Two shifts made the model defensible at enterprise scale. Agentic AI moved enrichment, summarization, and pattern recognition into the operator layer. Automation platforms designed for non-engineers gave that layer enterprise-grade governance. Together they made operator-led integration not just possible but the better choice.

That’s the bet we made when bringing Zapier’s Enterprise plan into the stack. Not as a replacement for the consolidation roadmap. As the connective layer that lets the consolidation roadmap proceed without disruption.

The constraints that bound the work

Two rules drove the design.

  1. Do not disrupt the order-to-cash motion.

  2. Do not let the consolidation roadmap deteriorate the customer experience.

Customers should not feel the CRM transition.
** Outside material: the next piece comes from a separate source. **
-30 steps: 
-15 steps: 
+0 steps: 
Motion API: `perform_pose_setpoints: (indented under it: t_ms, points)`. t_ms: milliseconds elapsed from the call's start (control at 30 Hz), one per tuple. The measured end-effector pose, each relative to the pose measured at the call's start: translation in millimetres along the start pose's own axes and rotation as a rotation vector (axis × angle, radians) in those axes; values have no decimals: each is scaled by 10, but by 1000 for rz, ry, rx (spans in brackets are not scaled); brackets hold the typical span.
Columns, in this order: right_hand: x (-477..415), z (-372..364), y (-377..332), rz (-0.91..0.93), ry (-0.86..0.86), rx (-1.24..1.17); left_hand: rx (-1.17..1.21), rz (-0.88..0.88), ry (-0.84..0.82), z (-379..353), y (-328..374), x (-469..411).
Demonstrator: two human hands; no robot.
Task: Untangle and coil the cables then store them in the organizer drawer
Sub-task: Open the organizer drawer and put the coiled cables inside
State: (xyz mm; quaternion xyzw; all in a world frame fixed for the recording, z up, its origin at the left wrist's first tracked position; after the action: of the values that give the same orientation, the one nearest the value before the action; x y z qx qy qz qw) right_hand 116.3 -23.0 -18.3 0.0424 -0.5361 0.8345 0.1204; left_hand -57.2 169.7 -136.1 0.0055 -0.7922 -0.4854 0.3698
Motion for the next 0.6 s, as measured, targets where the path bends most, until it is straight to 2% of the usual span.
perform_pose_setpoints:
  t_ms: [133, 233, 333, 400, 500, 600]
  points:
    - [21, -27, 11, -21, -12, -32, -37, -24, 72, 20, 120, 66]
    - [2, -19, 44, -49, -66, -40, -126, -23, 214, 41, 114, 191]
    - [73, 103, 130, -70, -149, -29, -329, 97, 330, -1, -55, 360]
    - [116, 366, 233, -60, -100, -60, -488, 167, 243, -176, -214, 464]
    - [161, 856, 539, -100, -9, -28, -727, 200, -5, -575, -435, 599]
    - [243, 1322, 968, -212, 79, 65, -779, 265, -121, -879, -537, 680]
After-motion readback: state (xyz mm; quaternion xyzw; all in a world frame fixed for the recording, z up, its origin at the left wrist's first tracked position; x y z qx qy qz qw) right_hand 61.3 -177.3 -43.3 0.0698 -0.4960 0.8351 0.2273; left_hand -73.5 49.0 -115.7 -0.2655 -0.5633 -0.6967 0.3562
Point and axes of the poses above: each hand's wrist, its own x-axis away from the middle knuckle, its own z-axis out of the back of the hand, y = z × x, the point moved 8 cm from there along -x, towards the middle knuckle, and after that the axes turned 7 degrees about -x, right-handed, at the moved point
Reps should not lose deals because the data ran ahead of the systems. Finance should not have to reconcile two parallel realities at quarter close. Anything that ships has to clear that bar.

Governance is what made it move fast

The instinct against operator-built automation is institutional flinch. The first time someone without an engineering title ships a workflow that touches the CRM, the finance system, and the support stack, engineering wants to know who reviewed it. Security wants to know what permissions it has. Compliance wants to know what data it touches.

The answer to all of those questions has to be ready before the build starts.

In Zapier Enterprise, anyone on the team can build a workflow in a sandbox. Only designated approvers can promote it to production. Build velocity stays at the operator layer. Accountability stays where it belongs.

Today, the client has over 45 builders across the org who have shipped more than 170 production workflows under that governance model.

The wider signal

The “AI strategy” conversation in fast-scaling companies tends to argue about which model. Which platform. Which fine-tune.

The practical question that compounds is how to remove the noise and connect systems efficiently in a way that compresses time to value. The answer points one layer upstream from the model debate, to who, in the org chart, is allowed to ship the integration work that touches the customer.